The Notes were offered and sold pursuant to a purchase agreement, dated April 30, 2020 (the “Purchase Agreement”), among the Company, the guarantors named therein and J.P. Morgan Securities LLC, as representative of the several initial purchasers named therein (collectively, the “Initial Purchasers”), for resale to qualified institutional buyers pursuant to Rule 144A under the Securities Act of 1933, as amended (the “Securities Act”), and to persons outside the United States in reliance on Regulation S under the Securities Act.
The Notes were issued pursuant to an indenture, dated as of May 4, 2020 (the “Indenture”), among the Company, the guarantors named therein, and U.S. Bank National Association, as trustee. The Indenture provides, among other things, that the Notes are the senior unsecured obligations of the Company and are fully and unconditionally guaranteed by the Company and each of its domestic subsidiaries that guarantee the Company’s senior secured credit facility. The Indenture includes covenants that limit the ability of the Company and its subsidiaries to incur certain liens, enter into certain sale and leaseback transactions and the ability of the Company and the guarantors to consolidate, merge or sell all or substantially all of their assets.
In the event of a change of control of the Company and a rating downgrade, the Company will be required to offer to repurchase all outstanding Notes at 101% of their principal amount, plus accrued and unpaid interest, if any, to, but excluding, the repurchase date.
The Indenture contains customary events of default which include (subject in certain cases to customary grace and cure periods), among others, nonpayment of principal or interest; breach of other agreements in the Indenture; failure to pay certain other indebtedness; certain events of bankruptcy, insolvency or reorganization; failure to pay certain final judgments; and failure of certain guarantees to be enforceable.

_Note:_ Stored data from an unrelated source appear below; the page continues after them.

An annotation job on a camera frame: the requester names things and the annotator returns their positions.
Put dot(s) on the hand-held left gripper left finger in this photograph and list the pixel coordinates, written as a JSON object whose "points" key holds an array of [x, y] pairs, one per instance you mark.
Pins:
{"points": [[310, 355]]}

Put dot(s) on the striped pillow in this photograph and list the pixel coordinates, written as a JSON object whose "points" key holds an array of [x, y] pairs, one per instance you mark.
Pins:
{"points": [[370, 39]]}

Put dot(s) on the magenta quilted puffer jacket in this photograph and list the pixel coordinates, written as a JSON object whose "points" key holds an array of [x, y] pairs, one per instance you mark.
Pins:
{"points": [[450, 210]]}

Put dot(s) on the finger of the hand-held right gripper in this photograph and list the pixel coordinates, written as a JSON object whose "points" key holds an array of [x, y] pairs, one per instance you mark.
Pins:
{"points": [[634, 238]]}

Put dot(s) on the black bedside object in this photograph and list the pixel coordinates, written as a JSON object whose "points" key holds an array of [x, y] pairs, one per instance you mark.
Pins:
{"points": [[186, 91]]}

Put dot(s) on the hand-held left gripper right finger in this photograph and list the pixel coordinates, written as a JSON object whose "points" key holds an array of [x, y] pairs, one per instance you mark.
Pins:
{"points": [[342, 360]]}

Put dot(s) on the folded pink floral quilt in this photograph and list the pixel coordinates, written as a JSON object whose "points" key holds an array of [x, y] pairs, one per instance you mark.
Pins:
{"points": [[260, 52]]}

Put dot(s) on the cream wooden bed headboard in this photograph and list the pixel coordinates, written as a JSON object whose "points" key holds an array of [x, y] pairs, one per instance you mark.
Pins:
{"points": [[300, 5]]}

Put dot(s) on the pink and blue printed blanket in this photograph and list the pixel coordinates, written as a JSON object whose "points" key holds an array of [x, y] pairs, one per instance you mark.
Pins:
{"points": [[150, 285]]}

The Notes were issued in a transaction exempt from registration under the Securities Act and all state securities laws. Therefore, the Notes may not be offered or sold in the United States absent registration or an applicable exemption from the registration requirements of the Securities Act and any applicable state securities laws. This Form 8-K does not constitute an offer to sell any securities or a solicitation of an offer to purchase any securities.
The Purchase Agreement, the Indenture and the form of Notes are filed as Exhibits 1.1, 4.1 and 4.2, respectively, to this Current Report on Form 8-K and are incorporated herein by reference. The above descriptions of the material terms of the Purchase Agreement, Indenture and Notes are qualified in their entirety by reference to such exhibits.